Each line in the entries below that holds the string "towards" must be copied.

(RECORDS SHOWN begins)

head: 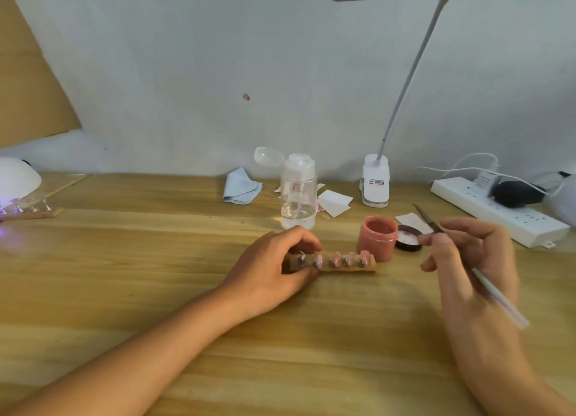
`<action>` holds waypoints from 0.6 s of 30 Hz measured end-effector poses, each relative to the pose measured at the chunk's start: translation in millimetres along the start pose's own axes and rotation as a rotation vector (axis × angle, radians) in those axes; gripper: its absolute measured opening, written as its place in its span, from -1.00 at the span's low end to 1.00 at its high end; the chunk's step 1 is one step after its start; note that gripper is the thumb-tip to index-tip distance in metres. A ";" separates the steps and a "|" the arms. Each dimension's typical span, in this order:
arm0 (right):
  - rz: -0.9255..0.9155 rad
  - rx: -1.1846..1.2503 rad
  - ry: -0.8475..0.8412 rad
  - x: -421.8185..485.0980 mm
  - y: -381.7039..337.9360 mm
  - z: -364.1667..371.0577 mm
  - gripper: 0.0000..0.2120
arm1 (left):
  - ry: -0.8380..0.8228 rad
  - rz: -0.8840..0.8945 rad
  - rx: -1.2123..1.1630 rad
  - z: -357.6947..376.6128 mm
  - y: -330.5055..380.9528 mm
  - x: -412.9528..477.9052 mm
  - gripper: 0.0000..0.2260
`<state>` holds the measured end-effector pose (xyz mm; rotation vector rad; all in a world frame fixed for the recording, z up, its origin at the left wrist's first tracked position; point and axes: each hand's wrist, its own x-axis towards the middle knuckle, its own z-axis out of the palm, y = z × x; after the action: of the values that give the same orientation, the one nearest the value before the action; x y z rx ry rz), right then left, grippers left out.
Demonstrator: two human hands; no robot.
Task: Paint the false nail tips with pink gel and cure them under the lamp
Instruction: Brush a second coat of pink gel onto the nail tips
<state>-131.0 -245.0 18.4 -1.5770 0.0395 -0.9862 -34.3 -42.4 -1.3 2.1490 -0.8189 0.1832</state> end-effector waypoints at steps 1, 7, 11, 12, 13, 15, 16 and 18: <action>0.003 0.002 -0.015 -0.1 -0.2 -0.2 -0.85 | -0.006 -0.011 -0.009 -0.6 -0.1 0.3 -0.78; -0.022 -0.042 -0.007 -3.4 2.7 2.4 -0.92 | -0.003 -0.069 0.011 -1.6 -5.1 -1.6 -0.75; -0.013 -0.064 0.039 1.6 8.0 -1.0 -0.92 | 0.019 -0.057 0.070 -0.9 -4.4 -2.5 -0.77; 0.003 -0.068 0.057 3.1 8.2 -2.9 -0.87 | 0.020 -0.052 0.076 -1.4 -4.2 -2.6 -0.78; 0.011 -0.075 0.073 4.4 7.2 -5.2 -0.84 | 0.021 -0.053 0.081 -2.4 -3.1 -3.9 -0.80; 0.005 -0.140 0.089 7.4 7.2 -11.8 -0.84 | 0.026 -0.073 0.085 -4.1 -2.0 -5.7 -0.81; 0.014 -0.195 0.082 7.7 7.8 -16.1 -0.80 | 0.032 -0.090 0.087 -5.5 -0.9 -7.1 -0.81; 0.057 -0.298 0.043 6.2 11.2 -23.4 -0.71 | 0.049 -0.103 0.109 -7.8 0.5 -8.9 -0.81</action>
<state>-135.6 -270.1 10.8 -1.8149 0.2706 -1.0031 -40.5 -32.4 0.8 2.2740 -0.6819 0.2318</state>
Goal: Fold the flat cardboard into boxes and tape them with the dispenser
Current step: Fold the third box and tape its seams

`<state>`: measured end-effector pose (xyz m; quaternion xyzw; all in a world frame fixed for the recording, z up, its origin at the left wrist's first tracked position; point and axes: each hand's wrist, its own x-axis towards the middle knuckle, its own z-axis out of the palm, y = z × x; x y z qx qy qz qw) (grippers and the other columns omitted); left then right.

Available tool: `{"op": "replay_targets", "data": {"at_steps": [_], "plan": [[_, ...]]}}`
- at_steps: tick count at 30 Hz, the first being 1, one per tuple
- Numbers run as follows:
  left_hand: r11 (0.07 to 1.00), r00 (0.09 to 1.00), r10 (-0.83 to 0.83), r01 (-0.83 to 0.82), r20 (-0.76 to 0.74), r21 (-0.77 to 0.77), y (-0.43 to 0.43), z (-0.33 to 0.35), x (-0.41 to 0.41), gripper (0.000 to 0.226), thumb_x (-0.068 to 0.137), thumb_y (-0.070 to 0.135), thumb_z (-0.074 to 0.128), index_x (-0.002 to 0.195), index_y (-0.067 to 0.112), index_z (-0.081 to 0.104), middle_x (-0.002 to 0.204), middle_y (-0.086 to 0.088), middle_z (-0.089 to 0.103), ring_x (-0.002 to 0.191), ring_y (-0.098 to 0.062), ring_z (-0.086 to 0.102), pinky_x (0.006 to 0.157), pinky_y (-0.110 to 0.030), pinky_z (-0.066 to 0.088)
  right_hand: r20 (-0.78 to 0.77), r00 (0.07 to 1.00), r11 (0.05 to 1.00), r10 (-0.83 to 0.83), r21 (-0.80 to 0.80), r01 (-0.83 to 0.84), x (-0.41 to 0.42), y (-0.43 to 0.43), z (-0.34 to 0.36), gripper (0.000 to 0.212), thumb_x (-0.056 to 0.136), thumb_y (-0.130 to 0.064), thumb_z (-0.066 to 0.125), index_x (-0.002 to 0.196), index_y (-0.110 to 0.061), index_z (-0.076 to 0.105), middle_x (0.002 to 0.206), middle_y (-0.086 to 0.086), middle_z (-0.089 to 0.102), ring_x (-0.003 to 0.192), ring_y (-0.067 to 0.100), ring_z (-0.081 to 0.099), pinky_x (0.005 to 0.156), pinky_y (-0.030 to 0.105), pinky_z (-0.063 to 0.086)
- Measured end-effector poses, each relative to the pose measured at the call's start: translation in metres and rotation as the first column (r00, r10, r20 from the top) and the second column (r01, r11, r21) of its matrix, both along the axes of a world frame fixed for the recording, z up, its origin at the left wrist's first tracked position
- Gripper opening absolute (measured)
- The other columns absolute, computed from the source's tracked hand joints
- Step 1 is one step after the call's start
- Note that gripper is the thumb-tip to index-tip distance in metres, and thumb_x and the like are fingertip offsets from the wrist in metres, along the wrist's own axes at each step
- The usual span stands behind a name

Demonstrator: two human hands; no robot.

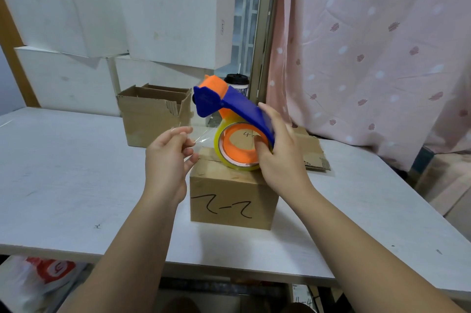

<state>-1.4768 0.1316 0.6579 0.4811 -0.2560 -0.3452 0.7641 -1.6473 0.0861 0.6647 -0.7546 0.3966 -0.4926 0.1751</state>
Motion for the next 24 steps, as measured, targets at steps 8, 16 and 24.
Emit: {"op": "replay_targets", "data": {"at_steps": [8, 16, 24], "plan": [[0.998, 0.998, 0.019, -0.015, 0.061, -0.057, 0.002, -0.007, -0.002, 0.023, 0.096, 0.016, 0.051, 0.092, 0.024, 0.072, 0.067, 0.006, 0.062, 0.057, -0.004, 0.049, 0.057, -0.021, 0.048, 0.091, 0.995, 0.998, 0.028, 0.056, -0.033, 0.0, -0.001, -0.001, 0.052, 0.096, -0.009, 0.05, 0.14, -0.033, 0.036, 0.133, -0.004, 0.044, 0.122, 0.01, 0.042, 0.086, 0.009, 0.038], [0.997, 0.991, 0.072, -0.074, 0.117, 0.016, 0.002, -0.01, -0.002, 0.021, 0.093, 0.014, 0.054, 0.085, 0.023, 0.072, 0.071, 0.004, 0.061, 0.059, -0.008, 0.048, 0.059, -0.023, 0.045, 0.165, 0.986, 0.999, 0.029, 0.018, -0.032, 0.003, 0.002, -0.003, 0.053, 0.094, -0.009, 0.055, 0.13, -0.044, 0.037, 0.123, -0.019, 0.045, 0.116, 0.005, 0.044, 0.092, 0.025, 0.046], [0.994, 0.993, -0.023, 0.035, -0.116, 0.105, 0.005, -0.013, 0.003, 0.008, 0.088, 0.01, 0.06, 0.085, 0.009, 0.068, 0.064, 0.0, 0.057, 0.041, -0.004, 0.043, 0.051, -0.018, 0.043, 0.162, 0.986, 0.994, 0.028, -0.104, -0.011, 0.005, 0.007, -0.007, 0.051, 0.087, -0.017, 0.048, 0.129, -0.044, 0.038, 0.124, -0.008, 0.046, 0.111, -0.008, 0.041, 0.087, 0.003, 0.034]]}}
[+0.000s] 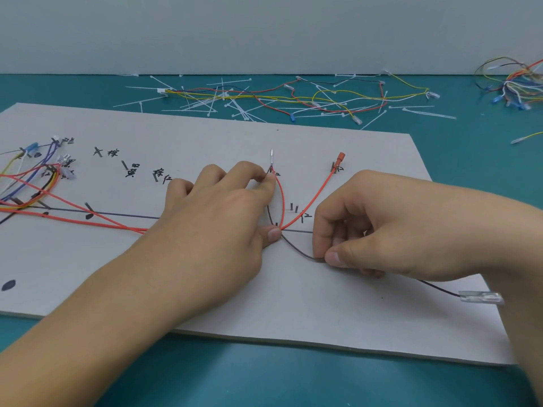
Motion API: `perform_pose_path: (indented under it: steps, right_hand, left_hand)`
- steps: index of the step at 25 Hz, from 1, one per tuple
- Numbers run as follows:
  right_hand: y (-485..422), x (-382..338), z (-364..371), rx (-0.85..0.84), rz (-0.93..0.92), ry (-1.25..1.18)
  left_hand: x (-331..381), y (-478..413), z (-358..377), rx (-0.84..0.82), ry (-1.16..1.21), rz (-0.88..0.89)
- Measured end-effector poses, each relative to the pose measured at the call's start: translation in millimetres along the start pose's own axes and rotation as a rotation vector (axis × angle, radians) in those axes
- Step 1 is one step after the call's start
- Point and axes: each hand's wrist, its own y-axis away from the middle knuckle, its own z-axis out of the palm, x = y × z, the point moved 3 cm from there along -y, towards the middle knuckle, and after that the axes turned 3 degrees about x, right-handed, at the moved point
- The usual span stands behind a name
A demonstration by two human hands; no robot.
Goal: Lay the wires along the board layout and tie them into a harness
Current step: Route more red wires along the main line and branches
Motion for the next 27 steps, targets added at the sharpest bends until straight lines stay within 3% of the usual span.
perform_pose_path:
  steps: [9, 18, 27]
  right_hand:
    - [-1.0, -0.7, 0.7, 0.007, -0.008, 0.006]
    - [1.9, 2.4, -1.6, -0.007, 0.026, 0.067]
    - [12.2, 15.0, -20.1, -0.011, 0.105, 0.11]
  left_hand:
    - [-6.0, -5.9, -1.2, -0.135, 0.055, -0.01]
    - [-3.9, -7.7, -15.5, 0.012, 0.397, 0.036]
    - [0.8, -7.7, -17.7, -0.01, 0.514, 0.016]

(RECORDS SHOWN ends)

#### EXERCISE RESPONSE:
`<state>` holds the measured end-effector pose (xyz mm; rotation vector rad; all in a world frame fixed for the recording, z up, its origin at the left wrist's first tracked position; point and axes: each hand's wrist, its own x-axis towards the middle knuckle, its own z-axis out of the palm, y = z × x; after the action: of the values that give the same orientation, the one nearest the value before the action; x y z rx ry rz), right then left, grippers left out.
`<state>`: measured end-effector pose (xyz m; quaternion xyzw; all in a world frame fixed for the recording, z up, its origin at the left wrist's first tracked position; point and axes: each hand's wrist, its own x-axis towards the middle knuckle, its own z-axis out of the palm, y = z × x; x y z qx qy qz qw) (grippers and the other columns omitted); left then right.
- Point and axes: each hand's wrist, its own y-axis away from the middle knuckle, its own z-axis out of the palm, x = y × z, the point moved 3 cm from there along -y, towards the middle knuckle, and after that the axes turned 3 degrees about x, right-handed, at the moved point

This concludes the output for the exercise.